The Sixth Directorate, by Joseph Hone

By on March 15, 2010

The second of Joseph Hone’s Peter Marlow sequence is, like the first, The Private Sector, a worthy and compelling piece of seventies spy action – like John Le Carre, Hone is more interested in the psychological effects of the cloak and dagger game on its participants, and recognises that the banal  outweighs the dramatic by some considerable margin. That doesn’t stop him from starting the book with an fanciful idea: the existence of a secret liberal faction within the KGB, the unofficial Sixth Directorate of the title, existing in secret alongside the five divisions known to their political masters.

As Head of the KGB Yuri Andropov closes in on the mysterious faction, he drives its leader to go on  the run and sets in motion a sequence of events that causes Peter Marlow to once more be of value to the British Secret Intelligence Service. At the end of The Private Sector, Marlow was framed as a KBG mole. Now, four years later, he is extricated from Durham prison and taken to London to be briefed: because he has a similar background and a passing resemblance to George Graham, a KBG sleeper now in British hands, he is going to be sent to the United Nations in New York to impersonate Graham and unmask a Soviet spy ring.

Needless to say, what sounds simple in theory rapidly becomes fiendishly complex in practice – not least when it turns out that the wife of his British control, Helen, is the woman with who George Graham conducted an affair years earlier in Africa. She could blow his cover straight away, but she doesn’t, perpetuating a bizarre triangle of deceit where all three characters know different secrets about the others, but not necessarily the same ones. The risks escalate when the KBG intervenes: by coercing Marlow and Helen, they hope to flush out the leader of the Sixth Directorate and obtain a lits of the names of all of its operatives. It’s a tense and exciting climax as the Russians and the British play a high-stakes game.

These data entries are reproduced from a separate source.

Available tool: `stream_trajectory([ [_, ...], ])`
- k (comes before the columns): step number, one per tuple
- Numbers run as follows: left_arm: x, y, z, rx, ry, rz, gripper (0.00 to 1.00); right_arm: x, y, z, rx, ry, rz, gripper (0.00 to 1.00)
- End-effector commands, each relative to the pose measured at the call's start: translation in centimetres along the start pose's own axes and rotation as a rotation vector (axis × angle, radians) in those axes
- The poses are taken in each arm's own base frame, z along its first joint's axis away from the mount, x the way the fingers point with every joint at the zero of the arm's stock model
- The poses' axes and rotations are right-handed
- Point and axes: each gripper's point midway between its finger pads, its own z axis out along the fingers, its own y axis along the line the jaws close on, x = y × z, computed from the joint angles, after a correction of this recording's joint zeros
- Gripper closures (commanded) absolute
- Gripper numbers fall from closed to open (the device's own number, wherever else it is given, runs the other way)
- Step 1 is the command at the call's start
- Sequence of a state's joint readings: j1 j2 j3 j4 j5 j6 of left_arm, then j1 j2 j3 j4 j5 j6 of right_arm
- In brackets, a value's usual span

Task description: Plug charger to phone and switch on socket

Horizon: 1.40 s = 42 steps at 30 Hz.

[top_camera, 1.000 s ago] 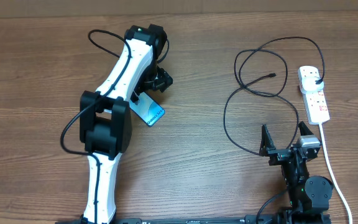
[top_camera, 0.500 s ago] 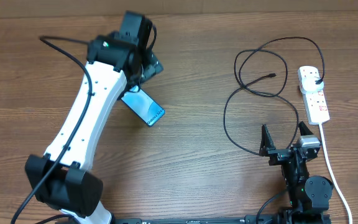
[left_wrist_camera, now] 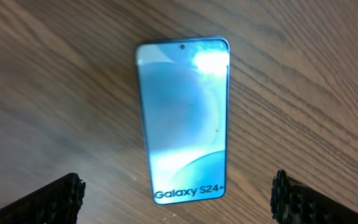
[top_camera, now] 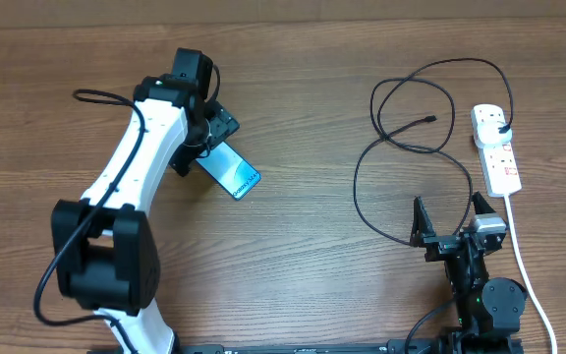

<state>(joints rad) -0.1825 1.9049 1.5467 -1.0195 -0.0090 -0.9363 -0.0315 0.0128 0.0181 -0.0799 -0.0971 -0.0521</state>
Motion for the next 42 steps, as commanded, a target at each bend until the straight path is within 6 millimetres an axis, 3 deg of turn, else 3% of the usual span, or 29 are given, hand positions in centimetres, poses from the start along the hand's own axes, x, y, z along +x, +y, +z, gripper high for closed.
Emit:
stream_trajectory([
  [1, 1.1, -1.0, 2.6, 0.015, 0.087, -0.005, 0.01, 0.2, -0.1, 0.0, 0.002, -0.003, -0.002, 0.00],
  [14, 2.2, -0.6, 8.6, -0.044, 0.174, -0.018, 0.01, 0.2, -0.1, 0.0, 0.002, -0.003, -0.002, 0.00],
  [20, 2.6, -0.2, 10.1, -0.072, 0.196, -0.036, 0.01, 0.2, -0.1, 0.0, 0.002, -0.003, -0.002, 0.00],
  [42, 2.9, 0.5, 10.2, -0.098, 0.205, -0.001, 0.00, 0.2, -0.1, 0.0, 0.002, -0.003, -0.002, 0.00],
])
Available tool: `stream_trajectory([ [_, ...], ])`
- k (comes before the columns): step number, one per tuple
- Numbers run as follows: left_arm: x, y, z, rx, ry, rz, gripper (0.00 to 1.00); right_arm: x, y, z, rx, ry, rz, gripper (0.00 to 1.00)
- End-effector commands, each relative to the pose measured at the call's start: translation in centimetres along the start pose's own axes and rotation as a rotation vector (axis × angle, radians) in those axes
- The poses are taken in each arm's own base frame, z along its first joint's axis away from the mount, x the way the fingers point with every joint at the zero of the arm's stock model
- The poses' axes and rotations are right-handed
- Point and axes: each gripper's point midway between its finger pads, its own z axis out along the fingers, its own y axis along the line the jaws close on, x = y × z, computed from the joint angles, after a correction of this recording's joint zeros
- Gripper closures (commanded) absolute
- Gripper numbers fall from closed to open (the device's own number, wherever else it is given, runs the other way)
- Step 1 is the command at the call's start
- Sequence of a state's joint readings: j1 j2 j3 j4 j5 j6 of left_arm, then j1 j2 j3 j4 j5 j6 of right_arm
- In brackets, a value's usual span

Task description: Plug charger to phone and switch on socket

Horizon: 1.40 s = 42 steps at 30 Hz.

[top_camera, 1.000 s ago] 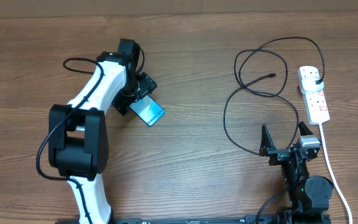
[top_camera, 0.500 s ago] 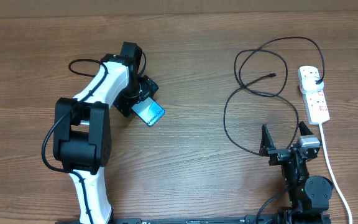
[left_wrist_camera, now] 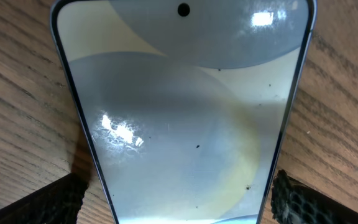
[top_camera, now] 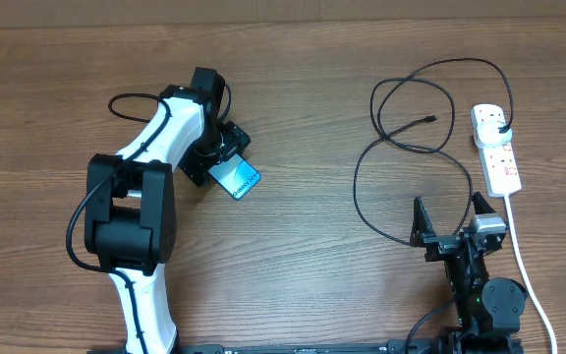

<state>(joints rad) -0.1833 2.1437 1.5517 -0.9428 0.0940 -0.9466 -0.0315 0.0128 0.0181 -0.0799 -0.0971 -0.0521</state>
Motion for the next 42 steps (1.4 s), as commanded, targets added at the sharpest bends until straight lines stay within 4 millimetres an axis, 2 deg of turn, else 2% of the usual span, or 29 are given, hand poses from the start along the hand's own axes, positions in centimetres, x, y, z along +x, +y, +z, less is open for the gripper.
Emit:
stream_trajectory([
  [1, 0.3, 0.5, 1.6, -0.033, 0.028, 0.020, 0.00, 0.2, -0.1, 0.0, 0.002, -0.003, -0.002, 0.00],
  [9, 0.4, 0.8, 2.7, -0.053, 0.041, 0.050, 0.01, 0.2, -0.1, 0.0, 0.002, -0.003, -0.002, 0.00],
  [11, 0.5, 1.0, 3.3, -0.064, 0.054, 0.063, 0.11, 0.2, -0.1, 0.0, 0.002, -0.003, -0.002, 0.00],
  [13, 0.7, 1.2, 3.8, -0.074, 0.065, 0.073, 0.14, 0.2, -0.1, 0.0, 0.002, -0.003, -0.002, 0.00],
  [25, 1.6, 1.7, 3.9, -0.077, 0.122, 0.242, 0.12, 0.2, -0.1, 0.0, 0.002, -0.003, -0.002, 0.00],
  [29, 1.8, 2.0, 3.9, -0.083, 0.135, 0.344, 0.06, 0.2, -0.1, 0.0, 0.002, -0.003, -0.002, 0.00],
  [34, 1.7, 2.1, 3.9, -0.083, 0.131, 0.439, 0.08, 0.2, -0.1, 0.0, 0.002, -0.003, -0.002, 0.00],
  [37, 1.4, 2.3, 3.9, -0.101, 0.119, 0.439, 0.04, 0.2, -0.1, 0.0, 0.002, -0.003, -0.002, 0.00],
  [42, 1.4, 2.3, 3.9, -0.103, 0.116, 0.394, 0.06, 0.2, -0.1, 0.0, 0.002, -0.003, -0.002, 0.00],
])
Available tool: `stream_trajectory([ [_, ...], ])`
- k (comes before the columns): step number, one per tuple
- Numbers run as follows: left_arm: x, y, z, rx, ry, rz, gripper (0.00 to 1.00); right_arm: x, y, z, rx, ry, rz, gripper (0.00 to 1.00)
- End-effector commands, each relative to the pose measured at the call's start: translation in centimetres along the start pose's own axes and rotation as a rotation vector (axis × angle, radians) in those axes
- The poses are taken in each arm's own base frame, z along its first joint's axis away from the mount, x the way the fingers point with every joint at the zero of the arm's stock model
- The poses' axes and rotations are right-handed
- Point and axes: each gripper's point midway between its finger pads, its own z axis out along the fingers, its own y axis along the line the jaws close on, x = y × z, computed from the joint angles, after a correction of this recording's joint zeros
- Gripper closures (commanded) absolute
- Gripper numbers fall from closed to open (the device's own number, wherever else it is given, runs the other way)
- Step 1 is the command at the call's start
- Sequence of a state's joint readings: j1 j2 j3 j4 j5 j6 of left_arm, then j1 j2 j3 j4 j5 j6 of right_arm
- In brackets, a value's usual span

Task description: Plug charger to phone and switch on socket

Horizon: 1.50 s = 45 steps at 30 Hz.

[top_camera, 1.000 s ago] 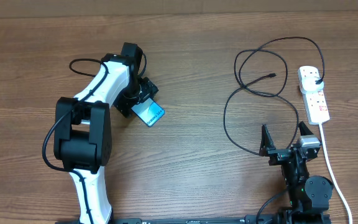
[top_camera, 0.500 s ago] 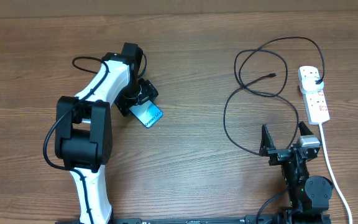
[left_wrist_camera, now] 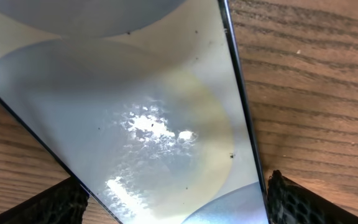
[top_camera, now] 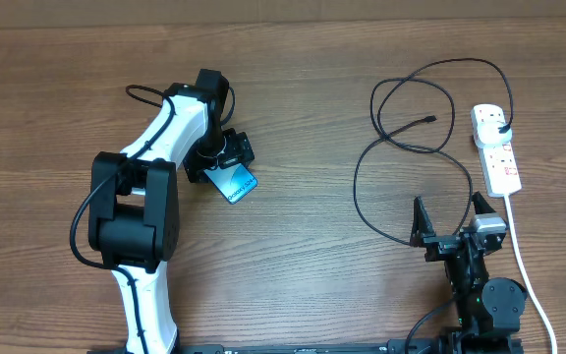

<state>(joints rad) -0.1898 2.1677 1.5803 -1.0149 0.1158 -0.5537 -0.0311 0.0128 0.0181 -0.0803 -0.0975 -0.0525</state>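
The phone (left_wrist_camera: pixel 142 112) lies screen up on the wooden table and fills the left wrist view, skewed across it. My left gripper (left_wrist_camera: pixel 171 208) is low over it and open, one fingertip at each long edge and very close to both. From overhead only the phone's lower end (top_camera: pixel 238 185) shows past the left gripper (top_camera: pixel 226 157). The black charger cable (top_camera: pixel 362 167) lies in loops at the right, its free plug (top_camera: pixel 430 120) pointing right. It runs to the white power strip (top_camera: pixel 496 149). My right gripper (top_camera: pixel 449 214) stands open near the front edge, with nothing between its fingers.
The strip's white cord (top_camera: pixel 524 265) runs down the right side toward the front edge, just right of my right arm's base (top_camera: pixel 484 300). The cable loops lie between the right gripper and the strip.
My left gripper has come lower and nearer along the phone, which now looks larger and skewed in the wrist view. Overhead, the phone has shifted slightly. The right arm has not moved.
My left gripper was open over the phone, at an angle to it. Then it was higher and to the phone's upper left, lined up with its length. Then it was close down with the fingers at the phone's sides, and now closer still. The right arm stayed still.
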Motion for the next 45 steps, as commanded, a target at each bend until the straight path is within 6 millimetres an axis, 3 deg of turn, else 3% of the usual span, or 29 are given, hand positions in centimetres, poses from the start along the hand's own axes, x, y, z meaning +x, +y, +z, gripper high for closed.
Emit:
stream_trajectory([
  [1, 0.6, 1.5, 3.7, -0.060, 0.063, 0.002, 0.06, 0.2, -0.1, 0.0, 0.003, -0.003, -0.001, 0.00],
  [8, 0.5, 1.9, 3.7, -0.082, 0.058, 0.124, 0.14, 0.2, -0.1, 0.0, 0.003, -0.003, -0.001, 0.00],
  [14, 0.5, 2.0, 3.7, -0.083, 0.060, 0.174, 0.03, 0.2, -0.1, 0.0, 0.003, -0.003, -0.001, 0.00],
  [24, 0.5, 1.8, 3.7, -0.085, 0.049, -0.063, 0.00, 0.2, -0.1, 0.0, 0.003, -0.003, -0.001, 0.00],
  [31, 1.1, 1.1, 3.9, -0.103, 0.041, -0.121, 0.00, 0.2, -0.1, 0.0, 0.003, -0.003, -0.001, 0.00],
  [40, 2.6, 2.0, 7.1, -0.168, 0.123, -0.126, 0.00, 0.2, -0.1, 0.0, 0.003, -0.003, -0.001, 0.00],
  [45, 2.7, 1.1, 7.4, -0.122, 0.141, -0.129, 0.00, 0.2, -0.1, 0.0, 0.003, -0.003, -0.001, 0.00],
])
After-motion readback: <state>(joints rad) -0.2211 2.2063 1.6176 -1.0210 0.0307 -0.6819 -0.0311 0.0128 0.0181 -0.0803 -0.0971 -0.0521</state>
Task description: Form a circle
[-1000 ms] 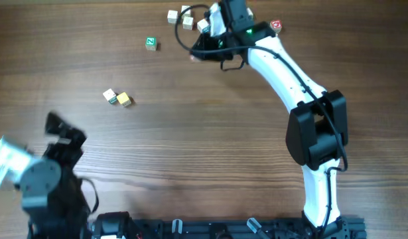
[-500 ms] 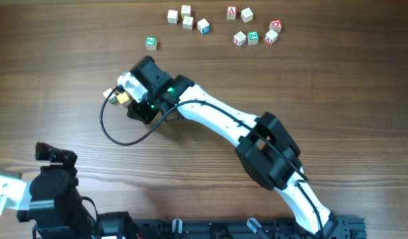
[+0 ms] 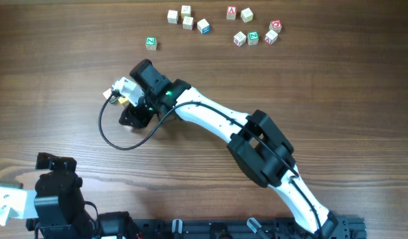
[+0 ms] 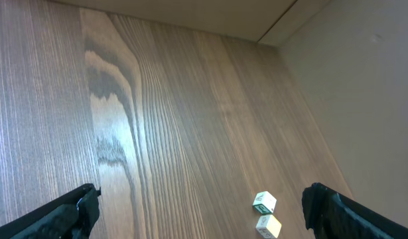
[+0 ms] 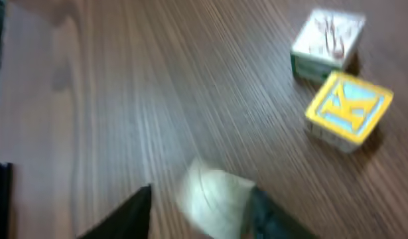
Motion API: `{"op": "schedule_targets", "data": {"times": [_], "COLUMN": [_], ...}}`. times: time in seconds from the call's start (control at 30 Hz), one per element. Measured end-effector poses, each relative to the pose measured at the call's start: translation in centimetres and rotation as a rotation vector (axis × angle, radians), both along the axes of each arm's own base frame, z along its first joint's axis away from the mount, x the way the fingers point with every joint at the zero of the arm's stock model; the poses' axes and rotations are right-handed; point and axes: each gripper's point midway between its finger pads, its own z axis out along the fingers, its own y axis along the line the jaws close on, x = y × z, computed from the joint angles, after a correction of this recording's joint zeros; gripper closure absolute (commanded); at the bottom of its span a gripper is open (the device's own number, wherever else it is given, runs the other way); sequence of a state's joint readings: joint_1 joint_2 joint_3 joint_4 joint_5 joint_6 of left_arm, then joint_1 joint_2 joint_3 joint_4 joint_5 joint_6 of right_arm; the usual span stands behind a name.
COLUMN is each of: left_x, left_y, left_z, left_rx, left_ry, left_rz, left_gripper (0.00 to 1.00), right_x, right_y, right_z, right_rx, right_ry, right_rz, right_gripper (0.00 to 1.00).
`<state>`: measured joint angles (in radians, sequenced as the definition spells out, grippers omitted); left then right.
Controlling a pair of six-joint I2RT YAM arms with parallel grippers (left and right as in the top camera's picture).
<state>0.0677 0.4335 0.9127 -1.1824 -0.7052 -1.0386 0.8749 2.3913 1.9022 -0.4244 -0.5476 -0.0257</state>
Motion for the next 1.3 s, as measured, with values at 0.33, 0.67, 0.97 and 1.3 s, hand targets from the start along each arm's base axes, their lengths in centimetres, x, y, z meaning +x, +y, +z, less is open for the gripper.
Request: {"op": "schedule_targets", "data": {"times": [0.33,0.67,0.97,1.3], "left_x": [1.3,7.2,14.5,17.4], "left_y": [-1.3,-5.8,-6.5,-6.3], "left_z": [-0.2,-10.7,-20.8,-22.1], "left_rx": [-0.048,-0.394,-0.413,-0.175], "left_ry": [-0.021,0.533,0.836,0.97], "left_rz": [-0.087,-0.229,-0.407,-0.803], "left_gripper": [0.0,0.0,0.0,0.0], "right_x": [3.1,9.5,7.9,8.6], "right_y": [-6.1,-27.5,-31.3,-31.1], "right_z": [-0.7,16.6,15.2,15.5], "right_rx": [-0.186,-0.189,-0.263,-0.224], "right_ry": [0.107,0.124,0.368,0.4], "right_rz": [-0.218,-0.712,-0.917,-0.985], "right_gripper": [0.01,0.0,0.01,0.01]}}
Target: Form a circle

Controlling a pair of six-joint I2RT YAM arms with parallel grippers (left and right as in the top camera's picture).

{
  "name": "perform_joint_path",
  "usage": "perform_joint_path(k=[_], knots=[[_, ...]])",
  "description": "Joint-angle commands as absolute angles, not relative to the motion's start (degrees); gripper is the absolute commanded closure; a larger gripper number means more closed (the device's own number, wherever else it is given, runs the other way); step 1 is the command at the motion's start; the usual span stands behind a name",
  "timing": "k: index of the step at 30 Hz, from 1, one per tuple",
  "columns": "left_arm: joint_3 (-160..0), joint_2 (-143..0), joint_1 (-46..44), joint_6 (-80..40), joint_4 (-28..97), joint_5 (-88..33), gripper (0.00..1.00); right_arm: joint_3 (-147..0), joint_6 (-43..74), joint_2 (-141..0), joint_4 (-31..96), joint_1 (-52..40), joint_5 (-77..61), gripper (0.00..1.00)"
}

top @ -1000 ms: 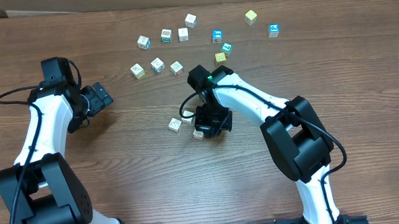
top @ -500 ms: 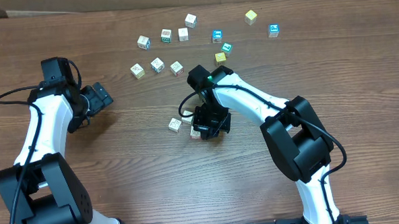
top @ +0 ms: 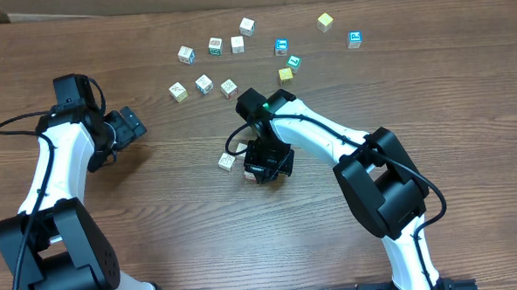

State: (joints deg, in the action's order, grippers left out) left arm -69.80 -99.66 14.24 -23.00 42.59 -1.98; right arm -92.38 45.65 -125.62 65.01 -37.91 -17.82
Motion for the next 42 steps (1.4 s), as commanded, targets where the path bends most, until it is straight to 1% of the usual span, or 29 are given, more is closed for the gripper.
perform_joint_path(k=[1,35,42], knots=[[-70.0,-100.0,14.2,-23.4,42.6,-2.4,0.01,-92.0,46.4,-123.8,64.8,-38.0,-18.1,0.94],[-70.0,-100.0,14.2,-23.4,42.6,-2.4,0.00,-92.0,46.5,-123.8,63.7,-38.3,-17.7,0.93],[-70.0,-100.0,14.2,-23.4,42.6,-2.4,0.00,-92.0,46.4,-123.8,67.3,-37.0,-14.6,0.91]])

Peter Marlow is a likeable, intelligent character who is used and manipulated by all sides in the dirty war. With his references in the text to Le Carre and Len Deighton, Joseph Hone is a participant in the best tradition of the British spy novel, and this is a pretty good book, written in wondeful, atmospheric prose – it may drag in a couple of places where Marlow threatens to be overwhelmed by the complex relationship that he has with Helen, and by his own split nature as George Graham, but it finishes on a high, and leaves Marlow at liberty to once again be dragged in to the machinations of the spymasters. Recommended.